##### INPUT DATA #####

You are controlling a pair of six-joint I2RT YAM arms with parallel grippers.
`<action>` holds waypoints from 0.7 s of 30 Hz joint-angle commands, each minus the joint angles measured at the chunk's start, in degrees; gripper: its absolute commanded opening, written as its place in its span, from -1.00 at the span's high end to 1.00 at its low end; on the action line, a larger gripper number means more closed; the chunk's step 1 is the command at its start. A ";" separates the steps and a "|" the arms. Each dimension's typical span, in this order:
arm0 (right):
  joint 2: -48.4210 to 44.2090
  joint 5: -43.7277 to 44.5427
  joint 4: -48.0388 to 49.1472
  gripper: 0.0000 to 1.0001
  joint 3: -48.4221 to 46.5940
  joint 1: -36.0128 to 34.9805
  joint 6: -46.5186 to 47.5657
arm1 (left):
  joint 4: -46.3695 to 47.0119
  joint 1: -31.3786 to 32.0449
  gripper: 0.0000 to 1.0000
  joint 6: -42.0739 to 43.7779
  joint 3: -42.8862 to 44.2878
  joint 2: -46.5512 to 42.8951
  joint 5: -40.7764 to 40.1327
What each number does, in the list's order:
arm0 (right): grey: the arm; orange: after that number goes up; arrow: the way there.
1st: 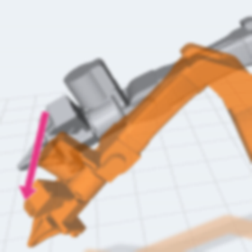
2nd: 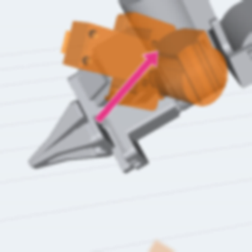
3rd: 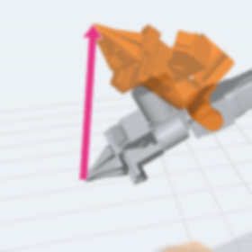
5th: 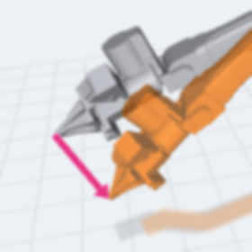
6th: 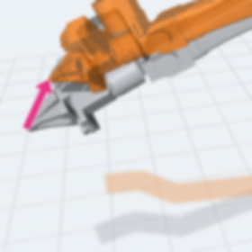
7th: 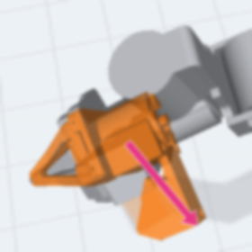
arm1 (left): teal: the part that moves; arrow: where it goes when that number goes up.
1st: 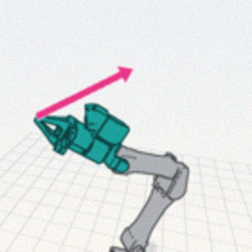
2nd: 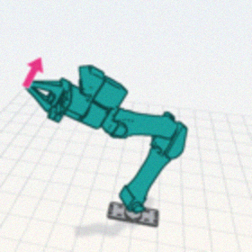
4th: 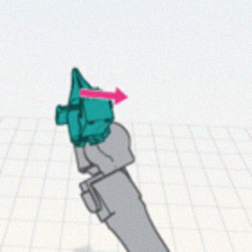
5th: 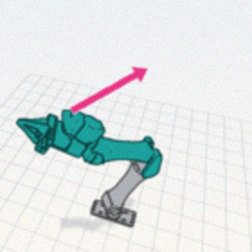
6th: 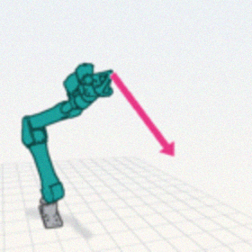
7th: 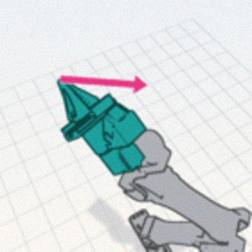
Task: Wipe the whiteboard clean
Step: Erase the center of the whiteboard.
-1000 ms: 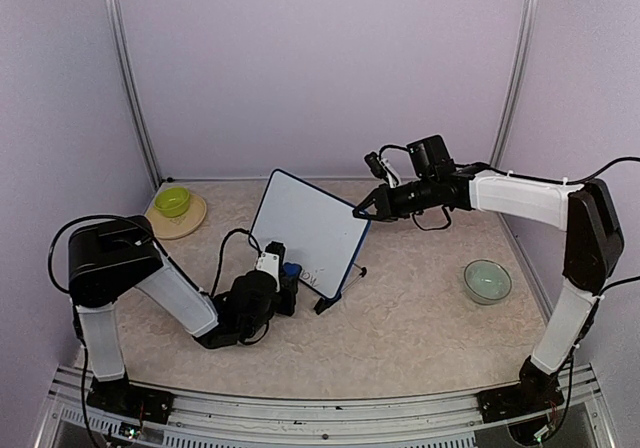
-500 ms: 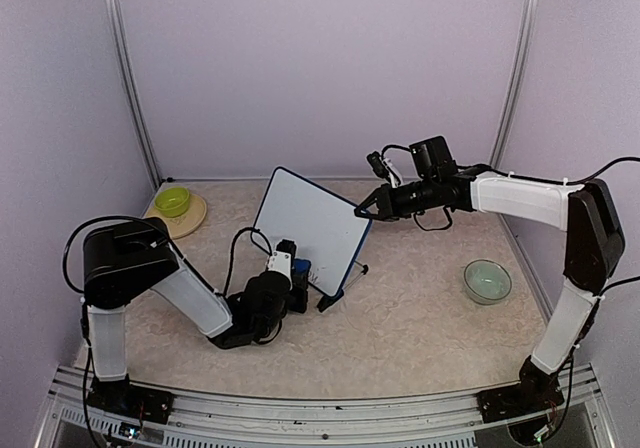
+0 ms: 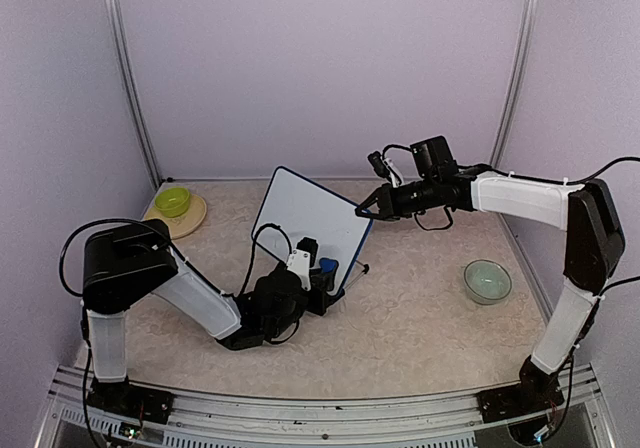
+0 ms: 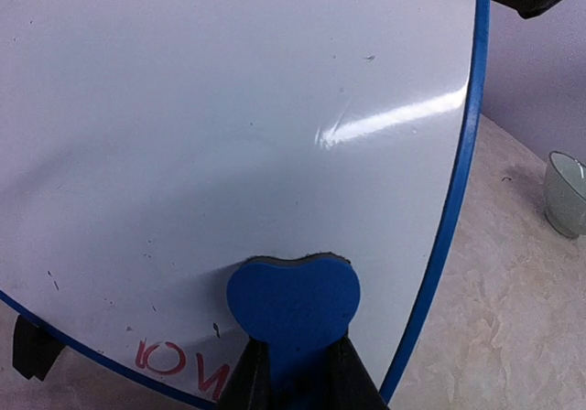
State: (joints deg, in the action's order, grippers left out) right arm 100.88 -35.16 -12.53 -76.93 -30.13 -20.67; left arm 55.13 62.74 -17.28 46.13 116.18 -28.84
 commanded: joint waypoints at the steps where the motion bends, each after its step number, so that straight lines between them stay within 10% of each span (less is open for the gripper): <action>1: -2.00 -2.10 2.31 1.00 0.10 -0.10 0.30 | -5.76 -0.62 0.81 -2.63 1.20 0.88 -3.75; 21: -1.12 -2.81 2.92 1.00 -0.74 -0.10 0.18 | -17.28 -3.86 0.80 -7.21 -4.48 -6.05 5.32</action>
State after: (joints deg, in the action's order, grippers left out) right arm 100.88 -35.59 -12.05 -76.93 -30.13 -20.64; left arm 41.71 59.18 -24.43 41.82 111.55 -25.19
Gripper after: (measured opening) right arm 0.051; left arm 0.178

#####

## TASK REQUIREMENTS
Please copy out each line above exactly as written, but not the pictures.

## EXERCISE OUTPUT
You are controlling a pair of six-joint I2RT YAM arms with parallel grippers.
`<action>` holds waypoints from 0.7 s of 30 Hz joint-angle commands, each minus the joint angles measured at the chunk's start, in degrees; gripper: its absolute commanded opening, written as its place in its span, from -1.00 at the span's high end to 1.00 at its low end; on the action line, a larger gripper number means more closed; the chunk's step 1 is the command at its start. A ";" separates the steps and a "|" the arms. Each dimension's typical span, in this order:
arm0 (right):
  joint 2: -48.4210 to 44.2090
  joint 5: -43.7277 to 44.5427
  joint 4: -48.0388 to 49.1472
  gripper: 0.0000 to 1.0001
  joint 3: -48.4221 to 46.5940
  joint 1: -36.0128 to 34.9805
  joint 6: -46.5186 to 47.5657
arm1 (left):
  joint 4: -46.3695 to 47.0119
  joint 1: -31.3786 to 32.0449
  gripper: 0.0000 to 1.0000
  joint 6: -42.0739 to 43.7779
  joint 3: -42.8862 to 44.2878
  joint 2: -46.5512 to 42.8951
  joint 5: -40.7764 to 40.1327
What each number does, in the list's order:
arm0 (right): grey: the arm; orange: after that number goes up; arrow: the way there.
1st: 
2nd: 
3rd: 
5th: 
6th: 
7th: 
arm1 (left): teal: the part that moves; arrow: where it goes when that number goes up.
1st: 
2nd: 
4th: 
5th: 
6th: 
7th: 
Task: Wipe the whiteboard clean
Step: Erase the center of the whiteboard.
-1000 ms: 
-500 ms: 
+0 ms: 
+0 ms: 
State: (joints deg, in the action's order, grippers left out) right arm 100.88 -35.16 -12.53 -76.93 -30.13 -20.67; left arm 55.13 62.74 -17.28 46.13 116.18 -28.84
 commanded: joint waypoints at the steps where the motion bends, each after its step number, so that straight lines between them stay within 10% of each span (less is open for the gripper): <action>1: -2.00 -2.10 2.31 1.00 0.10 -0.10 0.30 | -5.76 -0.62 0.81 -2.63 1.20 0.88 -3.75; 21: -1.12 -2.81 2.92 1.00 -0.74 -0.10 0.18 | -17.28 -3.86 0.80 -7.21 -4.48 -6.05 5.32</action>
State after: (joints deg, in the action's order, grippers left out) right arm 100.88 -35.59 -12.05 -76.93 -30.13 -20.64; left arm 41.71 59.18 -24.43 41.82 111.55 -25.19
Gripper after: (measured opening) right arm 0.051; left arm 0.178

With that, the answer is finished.